◆ Brief: Below are lines of data, and only some are wanted. Please repeat exactly those from the line that has "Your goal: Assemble" through the line that has "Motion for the".

-=-=-

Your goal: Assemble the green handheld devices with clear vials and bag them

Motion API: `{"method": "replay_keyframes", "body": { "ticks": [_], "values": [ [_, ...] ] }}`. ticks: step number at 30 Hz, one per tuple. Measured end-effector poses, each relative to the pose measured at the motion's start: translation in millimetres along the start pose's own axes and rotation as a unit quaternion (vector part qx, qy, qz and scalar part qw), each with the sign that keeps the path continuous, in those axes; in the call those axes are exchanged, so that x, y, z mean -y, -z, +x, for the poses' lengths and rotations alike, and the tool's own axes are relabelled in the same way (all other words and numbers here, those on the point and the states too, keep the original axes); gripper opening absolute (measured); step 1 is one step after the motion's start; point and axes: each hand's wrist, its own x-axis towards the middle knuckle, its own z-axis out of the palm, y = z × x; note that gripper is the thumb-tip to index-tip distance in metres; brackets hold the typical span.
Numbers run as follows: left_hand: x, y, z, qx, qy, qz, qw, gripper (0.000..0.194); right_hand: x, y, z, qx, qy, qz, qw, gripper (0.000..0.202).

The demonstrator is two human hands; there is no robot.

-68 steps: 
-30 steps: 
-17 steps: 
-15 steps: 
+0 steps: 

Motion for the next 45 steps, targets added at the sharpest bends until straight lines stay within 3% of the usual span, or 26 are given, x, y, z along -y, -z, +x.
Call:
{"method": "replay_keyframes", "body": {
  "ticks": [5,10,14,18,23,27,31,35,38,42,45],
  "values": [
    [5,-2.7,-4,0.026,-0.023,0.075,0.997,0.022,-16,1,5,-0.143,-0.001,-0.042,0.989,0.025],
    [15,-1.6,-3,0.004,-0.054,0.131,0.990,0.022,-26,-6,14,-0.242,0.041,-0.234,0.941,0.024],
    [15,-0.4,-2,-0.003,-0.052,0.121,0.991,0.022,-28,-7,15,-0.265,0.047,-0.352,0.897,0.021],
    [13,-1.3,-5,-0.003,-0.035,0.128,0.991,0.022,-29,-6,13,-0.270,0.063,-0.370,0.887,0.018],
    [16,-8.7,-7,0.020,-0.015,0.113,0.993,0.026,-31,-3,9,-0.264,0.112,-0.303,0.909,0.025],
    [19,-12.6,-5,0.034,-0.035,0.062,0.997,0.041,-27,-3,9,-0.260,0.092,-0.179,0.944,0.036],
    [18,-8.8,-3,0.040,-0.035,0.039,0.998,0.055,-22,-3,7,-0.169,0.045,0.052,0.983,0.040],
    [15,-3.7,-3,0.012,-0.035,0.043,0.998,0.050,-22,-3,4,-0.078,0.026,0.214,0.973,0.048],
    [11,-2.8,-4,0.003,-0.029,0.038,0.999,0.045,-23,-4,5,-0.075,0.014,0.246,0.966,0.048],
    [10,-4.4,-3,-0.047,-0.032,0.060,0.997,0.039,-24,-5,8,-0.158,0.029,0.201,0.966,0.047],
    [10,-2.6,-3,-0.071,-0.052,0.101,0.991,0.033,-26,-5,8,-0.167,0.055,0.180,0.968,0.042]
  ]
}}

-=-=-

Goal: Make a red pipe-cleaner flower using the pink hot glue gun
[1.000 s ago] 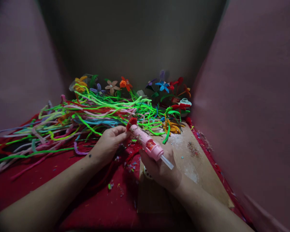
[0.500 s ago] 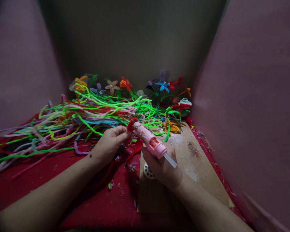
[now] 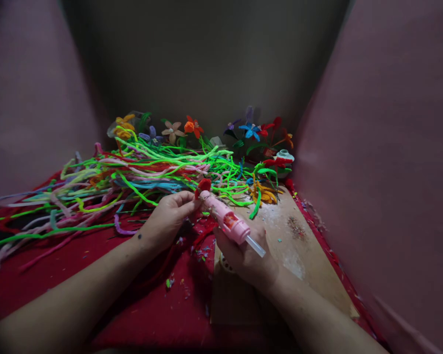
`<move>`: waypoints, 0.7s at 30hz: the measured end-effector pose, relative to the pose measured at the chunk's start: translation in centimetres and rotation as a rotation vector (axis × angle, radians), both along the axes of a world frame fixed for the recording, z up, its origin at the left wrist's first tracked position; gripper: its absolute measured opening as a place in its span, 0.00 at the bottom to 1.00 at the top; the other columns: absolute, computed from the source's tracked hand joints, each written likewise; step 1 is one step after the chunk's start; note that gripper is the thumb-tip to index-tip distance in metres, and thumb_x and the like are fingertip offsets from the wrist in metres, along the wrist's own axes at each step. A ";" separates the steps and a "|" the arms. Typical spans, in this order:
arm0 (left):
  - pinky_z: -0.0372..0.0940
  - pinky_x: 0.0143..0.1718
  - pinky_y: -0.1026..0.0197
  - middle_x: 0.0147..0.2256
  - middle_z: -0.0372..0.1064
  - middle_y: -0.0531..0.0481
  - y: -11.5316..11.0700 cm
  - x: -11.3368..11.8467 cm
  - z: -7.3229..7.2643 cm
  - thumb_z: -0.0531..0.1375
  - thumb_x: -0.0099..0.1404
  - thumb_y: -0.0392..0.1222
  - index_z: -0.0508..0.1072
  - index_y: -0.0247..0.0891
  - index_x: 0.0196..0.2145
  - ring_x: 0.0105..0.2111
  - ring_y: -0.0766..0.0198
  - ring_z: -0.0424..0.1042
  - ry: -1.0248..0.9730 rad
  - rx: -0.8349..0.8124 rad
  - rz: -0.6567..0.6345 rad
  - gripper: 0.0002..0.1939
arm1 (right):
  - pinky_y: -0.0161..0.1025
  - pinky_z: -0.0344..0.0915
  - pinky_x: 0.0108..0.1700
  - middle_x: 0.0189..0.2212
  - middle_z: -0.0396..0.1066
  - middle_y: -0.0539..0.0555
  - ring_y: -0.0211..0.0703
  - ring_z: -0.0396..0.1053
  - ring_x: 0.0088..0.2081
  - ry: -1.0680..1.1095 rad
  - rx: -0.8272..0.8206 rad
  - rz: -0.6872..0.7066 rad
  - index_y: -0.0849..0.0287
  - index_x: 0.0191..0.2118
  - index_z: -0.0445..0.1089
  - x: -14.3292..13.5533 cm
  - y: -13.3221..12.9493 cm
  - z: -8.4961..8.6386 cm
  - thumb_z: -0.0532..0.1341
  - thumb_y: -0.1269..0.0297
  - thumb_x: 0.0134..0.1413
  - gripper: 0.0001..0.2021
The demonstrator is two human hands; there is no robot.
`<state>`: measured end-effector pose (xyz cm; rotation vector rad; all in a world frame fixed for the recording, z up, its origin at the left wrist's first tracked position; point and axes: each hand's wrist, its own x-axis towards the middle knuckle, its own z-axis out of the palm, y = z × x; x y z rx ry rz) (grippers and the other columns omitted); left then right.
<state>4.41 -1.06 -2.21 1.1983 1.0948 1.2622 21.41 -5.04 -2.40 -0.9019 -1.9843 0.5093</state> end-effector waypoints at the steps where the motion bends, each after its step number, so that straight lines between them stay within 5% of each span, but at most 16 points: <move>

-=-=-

◆ Final answer:
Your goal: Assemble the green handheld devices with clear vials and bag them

Motion API: `{"method": "replay_keyframes", "body": { "ticks": [_], "values": [ [_, ...] ] }}`. ticks: step number at 30 Hz, one per tuple. Measured end-effector poses, each relative to the pose measured at the motion's start: translation in millimetres along the start pose's own axes and rotation as a unit quaternion (vector part qx, qy, qz and scalar part qw), each with the sign that keeps the path continuous, in those axes; in the call those axes are exchanged, so that x, y, z mean -y, -z, +x, for the poses' lengths and rotations alike, and the tool's own axes are relabelled in the same way (all other words and numbers here, those on the point and the states too, keep the original axes); gripper opening absolute (measured); step 1 is one step after the motion's start; point and axes: each hand's wrist, its own x-axis towards the middle knuckle, its own z-axis out of the palm, y = z × x; note that gripper is the thumb-tip to index-tip distance in metres; brackets hold the typical span.
Numbers run as follows: left_hand: x, y, z, qx, qy, qz, qw, gripper (0.000..0.194); right_hand: x, y, z, qx, qy, qz, qw, gripper (0.000..0.202).

The demonstrator is two human hands; there is no robot.

-68 steps: 
-30 steps: 
-17 steps: 
-15 steps: 
+0 steps: 

Motion for the next 45 steps, targets added at the sharpest bends until straight lines stay within 3% of the usual span, or 26 are given, x, y, z along -y, -z, +x.

The answer requires nothing further.